Fin de semana de colecta en Jaca y Sabiñánigo para un proyecto de Manos Unidas en la India

“El mundo no necesita más comida, necesita más gente comprometida”. Un tercio de nuestros alimentos acaba en la basura. Mientras, 800 millones de personas siguen pasando hambre en el mundo. Con este argumento Manos Unidas quiere dar un fuerte impulso este fin de semana a su 58 campaña solidaria. Su delegación de Jaca y Sabiñánigo celebra en ambas cabeceras de comarca (viernes y sábado respectivamente) la cena del hambre. Las misas de las parroquias recogerán donativos que se destinarán, en esta ocasión, a un proyecto en la India para mejorar la calidad de vida de mujeres y niños.

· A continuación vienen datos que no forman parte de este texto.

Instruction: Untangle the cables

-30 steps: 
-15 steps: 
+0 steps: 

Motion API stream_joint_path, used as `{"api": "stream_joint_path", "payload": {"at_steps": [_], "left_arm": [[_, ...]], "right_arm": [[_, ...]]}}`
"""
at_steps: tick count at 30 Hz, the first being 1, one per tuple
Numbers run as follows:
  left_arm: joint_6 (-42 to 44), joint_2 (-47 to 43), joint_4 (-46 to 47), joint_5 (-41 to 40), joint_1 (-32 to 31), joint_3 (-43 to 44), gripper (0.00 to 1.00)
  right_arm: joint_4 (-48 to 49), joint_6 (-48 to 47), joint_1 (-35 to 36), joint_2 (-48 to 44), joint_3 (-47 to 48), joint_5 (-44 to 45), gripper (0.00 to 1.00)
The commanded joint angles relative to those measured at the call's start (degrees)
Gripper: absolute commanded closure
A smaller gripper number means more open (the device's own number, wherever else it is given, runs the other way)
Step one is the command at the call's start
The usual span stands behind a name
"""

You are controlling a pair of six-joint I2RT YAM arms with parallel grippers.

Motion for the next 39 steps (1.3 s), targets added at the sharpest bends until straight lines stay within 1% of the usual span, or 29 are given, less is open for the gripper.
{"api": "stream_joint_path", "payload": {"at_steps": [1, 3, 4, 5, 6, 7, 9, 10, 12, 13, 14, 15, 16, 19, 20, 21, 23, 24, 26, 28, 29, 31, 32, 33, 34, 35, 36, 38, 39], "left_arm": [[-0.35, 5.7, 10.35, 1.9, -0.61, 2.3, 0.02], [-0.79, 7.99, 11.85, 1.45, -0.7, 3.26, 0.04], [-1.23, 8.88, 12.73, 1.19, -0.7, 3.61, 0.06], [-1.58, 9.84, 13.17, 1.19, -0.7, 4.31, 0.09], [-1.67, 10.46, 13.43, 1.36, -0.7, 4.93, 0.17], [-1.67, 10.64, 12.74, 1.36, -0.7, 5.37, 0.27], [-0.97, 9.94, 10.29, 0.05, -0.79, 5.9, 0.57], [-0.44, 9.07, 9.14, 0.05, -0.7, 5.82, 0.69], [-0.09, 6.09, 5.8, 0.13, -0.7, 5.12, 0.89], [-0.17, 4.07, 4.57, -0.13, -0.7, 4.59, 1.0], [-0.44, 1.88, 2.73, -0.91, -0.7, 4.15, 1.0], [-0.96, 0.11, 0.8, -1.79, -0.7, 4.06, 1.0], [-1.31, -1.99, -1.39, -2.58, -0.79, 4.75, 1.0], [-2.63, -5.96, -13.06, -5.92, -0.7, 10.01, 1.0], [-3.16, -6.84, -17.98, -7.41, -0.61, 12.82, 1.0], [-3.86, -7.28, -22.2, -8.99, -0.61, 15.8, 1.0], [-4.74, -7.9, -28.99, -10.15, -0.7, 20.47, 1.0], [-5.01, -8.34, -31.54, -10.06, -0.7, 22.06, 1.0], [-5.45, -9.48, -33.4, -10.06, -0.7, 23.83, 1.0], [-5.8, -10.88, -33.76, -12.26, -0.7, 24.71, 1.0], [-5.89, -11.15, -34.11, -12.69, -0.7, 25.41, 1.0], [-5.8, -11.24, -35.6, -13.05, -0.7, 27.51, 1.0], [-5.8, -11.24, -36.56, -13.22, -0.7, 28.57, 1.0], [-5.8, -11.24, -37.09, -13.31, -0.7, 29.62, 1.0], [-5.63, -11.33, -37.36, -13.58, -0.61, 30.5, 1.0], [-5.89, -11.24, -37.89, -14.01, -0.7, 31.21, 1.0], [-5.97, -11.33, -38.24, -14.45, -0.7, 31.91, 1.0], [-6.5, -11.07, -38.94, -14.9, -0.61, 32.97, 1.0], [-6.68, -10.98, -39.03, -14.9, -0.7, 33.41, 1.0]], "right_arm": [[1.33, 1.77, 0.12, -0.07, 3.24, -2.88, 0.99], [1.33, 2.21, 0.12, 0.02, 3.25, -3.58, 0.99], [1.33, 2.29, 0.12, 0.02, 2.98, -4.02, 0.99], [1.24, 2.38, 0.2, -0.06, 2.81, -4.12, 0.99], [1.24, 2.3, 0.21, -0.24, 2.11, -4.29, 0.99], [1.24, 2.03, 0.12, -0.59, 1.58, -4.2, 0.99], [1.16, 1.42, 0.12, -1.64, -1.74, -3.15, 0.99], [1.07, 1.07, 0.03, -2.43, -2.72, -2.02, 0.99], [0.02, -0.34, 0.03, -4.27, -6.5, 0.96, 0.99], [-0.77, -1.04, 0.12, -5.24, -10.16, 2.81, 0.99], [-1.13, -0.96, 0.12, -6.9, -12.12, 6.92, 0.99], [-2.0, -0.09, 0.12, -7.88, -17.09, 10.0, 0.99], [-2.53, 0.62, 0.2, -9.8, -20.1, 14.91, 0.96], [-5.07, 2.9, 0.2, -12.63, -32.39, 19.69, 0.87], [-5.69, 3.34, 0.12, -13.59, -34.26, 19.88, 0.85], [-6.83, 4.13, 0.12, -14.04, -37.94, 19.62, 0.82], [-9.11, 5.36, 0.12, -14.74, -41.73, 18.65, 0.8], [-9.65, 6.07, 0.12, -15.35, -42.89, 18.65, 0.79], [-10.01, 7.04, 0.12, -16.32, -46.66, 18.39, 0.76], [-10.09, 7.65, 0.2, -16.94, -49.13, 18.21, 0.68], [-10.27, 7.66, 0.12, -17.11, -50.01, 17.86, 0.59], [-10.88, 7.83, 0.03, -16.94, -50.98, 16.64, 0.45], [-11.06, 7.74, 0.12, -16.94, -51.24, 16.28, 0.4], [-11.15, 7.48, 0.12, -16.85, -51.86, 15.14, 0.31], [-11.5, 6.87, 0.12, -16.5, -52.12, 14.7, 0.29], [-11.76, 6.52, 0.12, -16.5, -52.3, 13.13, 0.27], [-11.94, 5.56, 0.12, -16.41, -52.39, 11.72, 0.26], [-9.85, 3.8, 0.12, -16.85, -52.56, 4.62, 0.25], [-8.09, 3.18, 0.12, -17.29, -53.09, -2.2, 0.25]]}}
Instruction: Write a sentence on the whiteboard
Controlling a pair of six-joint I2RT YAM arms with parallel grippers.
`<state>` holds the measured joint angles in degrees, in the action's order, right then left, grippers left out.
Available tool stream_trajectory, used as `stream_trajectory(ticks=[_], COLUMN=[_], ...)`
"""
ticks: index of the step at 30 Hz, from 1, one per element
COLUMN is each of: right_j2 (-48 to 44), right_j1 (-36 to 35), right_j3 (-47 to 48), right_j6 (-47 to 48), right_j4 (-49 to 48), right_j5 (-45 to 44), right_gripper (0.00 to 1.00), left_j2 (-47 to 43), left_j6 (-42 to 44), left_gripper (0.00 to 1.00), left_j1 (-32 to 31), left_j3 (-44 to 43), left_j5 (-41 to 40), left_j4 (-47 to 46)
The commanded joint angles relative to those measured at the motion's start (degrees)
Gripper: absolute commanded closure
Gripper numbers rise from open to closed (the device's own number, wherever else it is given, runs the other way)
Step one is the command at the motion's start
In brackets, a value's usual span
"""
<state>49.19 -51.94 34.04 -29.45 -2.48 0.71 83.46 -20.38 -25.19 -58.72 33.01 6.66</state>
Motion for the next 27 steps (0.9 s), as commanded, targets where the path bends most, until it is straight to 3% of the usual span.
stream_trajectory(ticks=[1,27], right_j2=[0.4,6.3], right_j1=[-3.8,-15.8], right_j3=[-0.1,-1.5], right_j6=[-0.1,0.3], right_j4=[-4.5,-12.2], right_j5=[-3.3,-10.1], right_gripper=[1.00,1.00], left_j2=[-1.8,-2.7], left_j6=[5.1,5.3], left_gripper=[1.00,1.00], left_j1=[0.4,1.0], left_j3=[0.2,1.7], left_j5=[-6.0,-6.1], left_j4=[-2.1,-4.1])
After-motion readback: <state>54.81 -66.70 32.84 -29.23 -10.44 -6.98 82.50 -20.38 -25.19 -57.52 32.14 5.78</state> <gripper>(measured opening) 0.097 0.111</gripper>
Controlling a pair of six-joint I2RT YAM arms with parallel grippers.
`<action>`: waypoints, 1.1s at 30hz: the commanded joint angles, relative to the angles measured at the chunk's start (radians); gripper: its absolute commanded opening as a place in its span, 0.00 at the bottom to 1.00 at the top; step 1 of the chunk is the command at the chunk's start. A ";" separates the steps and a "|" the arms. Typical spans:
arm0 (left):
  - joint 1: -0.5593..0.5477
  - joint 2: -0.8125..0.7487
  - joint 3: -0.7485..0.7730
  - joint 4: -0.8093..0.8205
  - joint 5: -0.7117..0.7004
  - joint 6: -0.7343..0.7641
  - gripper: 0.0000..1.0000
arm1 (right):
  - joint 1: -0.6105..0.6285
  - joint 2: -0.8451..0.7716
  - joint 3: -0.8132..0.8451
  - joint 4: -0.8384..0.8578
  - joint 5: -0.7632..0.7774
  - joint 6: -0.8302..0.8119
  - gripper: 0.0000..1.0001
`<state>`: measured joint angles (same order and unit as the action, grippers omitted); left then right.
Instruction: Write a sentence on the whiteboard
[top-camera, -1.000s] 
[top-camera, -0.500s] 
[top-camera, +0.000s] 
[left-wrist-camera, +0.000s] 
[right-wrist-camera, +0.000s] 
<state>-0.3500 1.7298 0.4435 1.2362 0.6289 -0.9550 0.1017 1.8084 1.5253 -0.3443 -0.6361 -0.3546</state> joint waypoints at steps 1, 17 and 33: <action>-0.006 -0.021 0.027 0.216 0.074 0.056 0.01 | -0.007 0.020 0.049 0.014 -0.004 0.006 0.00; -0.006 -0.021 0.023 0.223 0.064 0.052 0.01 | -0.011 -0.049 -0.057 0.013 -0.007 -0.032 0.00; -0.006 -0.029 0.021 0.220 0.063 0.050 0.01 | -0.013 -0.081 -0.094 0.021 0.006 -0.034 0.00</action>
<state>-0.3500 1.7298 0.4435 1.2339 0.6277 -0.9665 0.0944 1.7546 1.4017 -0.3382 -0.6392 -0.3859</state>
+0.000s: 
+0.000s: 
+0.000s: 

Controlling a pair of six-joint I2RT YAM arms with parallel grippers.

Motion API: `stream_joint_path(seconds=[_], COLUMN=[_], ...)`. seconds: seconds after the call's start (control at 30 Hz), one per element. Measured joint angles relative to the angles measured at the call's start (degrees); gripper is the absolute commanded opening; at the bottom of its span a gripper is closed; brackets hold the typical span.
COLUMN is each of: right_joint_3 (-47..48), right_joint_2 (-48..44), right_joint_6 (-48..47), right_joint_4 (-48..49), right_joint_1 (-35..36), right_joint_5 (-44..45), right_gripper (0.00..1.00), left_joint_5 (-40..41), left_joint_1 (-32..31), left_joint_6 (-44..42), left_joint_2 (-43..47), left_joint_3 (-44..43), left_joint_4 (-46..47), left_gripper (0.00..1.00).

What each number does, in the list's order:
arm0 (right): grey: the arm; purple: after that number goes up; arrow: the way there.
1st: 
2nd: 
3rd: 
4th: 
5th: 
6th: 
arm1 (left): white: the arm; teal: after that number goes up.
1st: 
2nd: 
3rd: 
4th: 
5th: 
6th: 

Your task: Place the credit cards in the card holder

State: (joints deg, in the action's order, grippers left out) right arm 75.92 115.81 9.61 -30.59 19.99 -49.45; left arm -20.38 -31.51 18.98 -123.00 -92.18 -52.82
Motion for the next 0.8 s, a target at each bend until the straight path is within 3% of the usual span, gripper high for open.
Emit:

La cena del hambre en Jaca será en la iglesia Sagrado Corazón de María. El sábado será en Sabiñánigo en el club parroquial. Cenan una tostada de pan con aceite, una manzana y agua. Aportarán un donativo que irá a parar al proyecto “Desarrollo de la mujer y mejora de educación para niños” en un barrio pobre de una de las ciudades más pobladas de la India. Se sumará el dinero recogido en las colectas de todo el fin de semana.

En la zona de actuación de su propuesta la mayoría de las mujeres son analfabetas y con este proyecto se pretende dar herramientas para su emancipación ofreciendo conocimientos para que puedan generar ingresos. A los niños se dirigirán clases de refuerzo escolar y habrá inversión en aspectos sanitarios también. Los beneficiarios se estiman en unas 200 mujeres y unos 300 niños y el presupuesto del proyecto en 57.000 euros.

El principal aporte es la colecta de este fin de semana pero trabajan con otras acciones como el Mercado solidario y reciben aportaciones privadas como las de Teatro Oroel cuando representan sus obras. También el llamado “bocata solidario” que Escuelas Pías organizará en las próximas semanas.

Por otro lado sirven de trasmisión para las subvenciones que este año han recibido de los ayuntamientos de Jaca, Sabiñánigo y Biescas y que se destinan a otros proyectos de la Organización.

Manos Unidas nació como Campaña contra el Hambre para dar respuesta a una llamada de la Comunidad Internacional a unir esfuerzos y acabar con esa lacra en el mundo. Sesenta años después asistimos a lo que San Juan Pablo II denominó "la paradoja de la abundancia": a pesar de que se produce lo suficiente para alimentar a casi el doble de la población mundial actual, sigue habiendo 800 millones de personas a las que se niega el derecho fundamental a alimentarse.